Hyperparameters are configuration values set before training begins that control the structure and behavior of a machine learning model, as opposed to parameters, which are learned directly from data. Common examples include the learning rate in gradient descent, the number of layers and neurons in a neural network, the depth of a decision tree, regularization coefficients, batch size, and dropout rates. Because they are not updated during training, hyperparameters must be chosen deliberately — and their values can dramatically affect whether a model converges, overfits, underfits, or generalizes well to new data.

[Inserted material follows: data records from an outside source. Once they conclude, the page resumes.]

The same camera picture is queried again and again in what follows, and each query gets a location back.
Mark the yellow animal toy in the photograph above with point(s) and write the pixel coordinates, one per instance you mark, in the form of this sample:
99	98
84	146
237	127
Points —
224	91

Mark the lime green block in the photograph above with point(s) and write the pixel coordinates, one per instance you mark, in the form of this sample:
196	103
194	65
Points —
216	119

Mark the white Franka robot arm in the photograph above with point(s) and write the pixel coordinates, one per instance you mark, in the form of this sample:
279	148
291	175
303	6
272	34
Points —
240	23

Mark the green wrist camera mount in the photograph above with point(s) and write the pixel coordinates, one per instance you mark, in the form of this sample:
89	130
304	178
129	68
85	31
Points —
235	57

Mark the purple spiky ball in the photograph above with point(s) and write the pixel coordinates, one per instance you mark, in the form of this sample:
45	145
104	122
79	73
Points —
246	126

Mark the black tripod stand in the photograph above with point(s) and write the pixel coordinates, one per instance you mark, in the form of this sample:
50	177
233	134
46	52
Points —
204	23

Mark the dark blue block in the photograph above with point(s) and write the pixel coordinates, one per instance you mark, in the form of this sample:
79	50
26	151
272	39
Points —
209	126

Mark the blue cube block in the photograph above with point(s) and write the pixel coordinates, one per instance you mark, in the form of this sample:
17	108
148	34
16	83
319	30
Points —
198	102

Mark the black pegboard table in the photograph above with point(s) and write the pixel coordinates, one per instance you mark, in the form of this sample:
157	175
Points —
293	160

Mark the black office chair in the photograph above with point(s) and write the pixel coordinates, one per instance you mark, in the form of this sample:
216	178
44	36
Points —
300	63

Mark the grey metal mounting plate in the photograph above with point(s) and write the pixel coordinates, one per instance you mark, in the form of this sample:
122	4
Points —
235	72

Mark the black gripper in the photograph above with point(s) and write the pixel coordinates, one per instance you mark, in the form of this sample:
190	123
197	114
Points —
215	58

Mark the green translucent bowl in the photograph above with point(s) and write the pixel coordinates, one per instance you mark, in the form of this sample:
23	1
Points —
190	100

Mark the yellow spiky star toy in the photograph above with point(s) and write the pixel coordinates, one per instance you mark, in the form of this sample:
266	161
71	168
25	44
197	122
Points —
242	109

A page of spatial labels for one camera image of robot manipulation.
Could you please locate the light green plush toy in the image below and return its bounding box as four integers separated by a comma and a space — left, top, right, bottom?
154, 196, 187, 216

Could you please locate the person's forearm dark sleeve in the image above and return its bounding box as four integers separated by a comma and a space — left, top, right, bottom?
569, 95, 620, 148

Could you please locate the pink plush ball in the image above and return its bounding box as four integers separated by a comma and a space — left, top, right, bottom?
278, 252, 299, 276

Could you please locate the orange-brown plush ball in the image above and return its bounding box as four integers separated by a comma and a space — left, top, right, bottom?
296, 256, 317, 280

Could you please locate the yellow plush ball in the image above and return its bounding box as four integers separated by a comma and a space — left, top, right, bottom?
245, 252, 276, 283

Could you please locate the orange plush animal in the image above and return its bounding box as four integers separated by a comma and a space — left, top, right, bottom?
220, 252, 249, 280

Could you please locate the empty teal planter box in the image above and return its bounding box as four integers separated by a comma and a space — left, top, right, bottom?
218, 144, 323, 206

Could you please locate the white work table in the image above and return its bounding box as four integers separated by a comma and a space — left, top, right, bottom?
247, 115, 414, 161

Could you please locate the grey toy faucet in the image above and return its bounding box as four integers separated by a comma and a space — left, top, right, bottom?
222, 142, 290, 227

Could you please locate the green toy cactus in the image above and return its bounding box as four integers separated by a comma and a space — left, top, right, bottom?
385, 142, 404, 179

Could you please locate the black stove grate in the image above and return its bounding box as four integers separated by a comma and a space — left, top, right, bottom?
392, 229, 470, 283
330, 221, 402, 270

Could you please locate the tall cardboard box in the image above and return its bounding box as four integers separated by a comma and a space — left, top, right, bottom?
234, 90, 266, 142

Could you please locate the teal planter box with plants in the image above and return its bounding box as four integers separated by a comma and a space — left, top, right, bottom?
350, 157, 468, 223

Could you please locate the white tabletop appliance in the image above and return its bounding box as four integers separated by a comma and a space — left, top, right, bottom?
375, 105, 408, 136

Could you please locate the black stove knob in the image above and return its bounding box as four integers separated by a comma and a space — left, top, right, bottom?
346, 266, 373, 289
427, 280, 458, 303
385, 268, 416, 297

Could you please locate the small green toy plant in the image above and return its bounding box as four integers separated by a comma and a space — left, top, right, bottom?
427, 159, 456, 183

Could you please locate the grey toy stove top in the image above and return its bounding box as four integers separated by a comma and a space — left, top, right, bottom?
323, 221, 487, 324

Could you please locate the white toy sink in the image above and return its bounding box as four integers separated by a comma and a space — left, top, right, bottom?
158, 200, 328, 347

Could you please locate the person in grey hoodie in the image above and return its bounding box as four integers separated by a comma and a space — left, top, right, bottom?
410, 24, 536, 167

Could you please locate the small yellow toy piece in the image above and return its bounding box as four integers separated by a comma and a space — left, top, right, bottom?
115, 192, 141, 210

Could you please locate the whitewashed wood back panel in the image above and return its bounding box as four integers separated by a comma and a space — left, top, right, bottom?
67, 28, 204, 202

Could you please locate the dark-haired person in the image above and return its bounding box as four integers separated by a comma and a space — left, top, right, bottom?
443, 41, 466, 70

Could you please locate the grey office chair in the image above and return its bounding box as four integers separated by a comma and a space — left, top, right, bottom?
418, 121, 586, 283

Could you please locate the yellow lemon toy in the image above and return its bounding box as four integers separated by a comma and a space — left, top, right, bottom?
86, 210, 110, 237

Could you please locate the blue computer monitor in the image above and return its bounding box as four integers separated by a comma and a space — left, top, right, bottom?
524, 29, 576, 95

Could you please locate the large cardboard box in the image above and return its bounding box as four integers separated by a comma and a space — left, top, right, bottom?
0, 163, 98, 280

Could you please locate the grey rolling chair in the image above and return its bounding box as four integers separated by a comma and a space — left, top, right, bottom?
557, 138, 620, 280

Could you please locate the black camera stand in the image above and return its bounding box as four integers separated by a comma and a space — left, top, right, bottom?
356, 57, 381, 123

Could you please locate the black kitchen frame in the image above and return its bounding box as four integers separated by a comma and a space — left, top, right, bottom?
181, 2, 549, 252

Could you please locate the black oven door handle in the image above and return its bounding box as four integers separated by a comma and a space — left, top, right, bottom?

The process of finding good hyperparameter values is called hyperparameter optimization or tuning. The simplest approach, grid search, exhaustively evaluates all combinations of candidate values across a predefined grid. Random search, which samples combinations stochastically, often finds competitive results more efficiently. More sophisticated methods include Bayesian optimization, which builds a probabilistic surrogate model of the objective function to intelligently select the next configuration to evaluate, and gradient-based methods that treat hyperparameter selection as a differentiable problem. Automated machine learning (AutoML) frameworks increasingly handle this process end-to-end.
Hyperparameters matter because no single configuration works universally across datasets and tasks. A learning rate that trains one network efficiently may cause another to diverge or stall. Regularization strength must be calibrated to the complexity of the data and model to avoid overfitting or underfitting. As models have grown in scale and complexity — particularly with deep neural networks — the hyperparameter search space has expanded dramatically, making principled tuning strategies essential rather than optional.
The concept has been present in machine learning since early work on neural networks and statistical learning in the 1980s, but systematic hyperparameter optimization became a recognized research area in its own right as deep learning scaled up in the 2000s and 2010s. Today, hyperparameter tuning is a standard step in any serious model development pipeline, and tools like Optuna, Ray Tune, and Keras Tuner have made automated optimization accessible to practitioners across the field.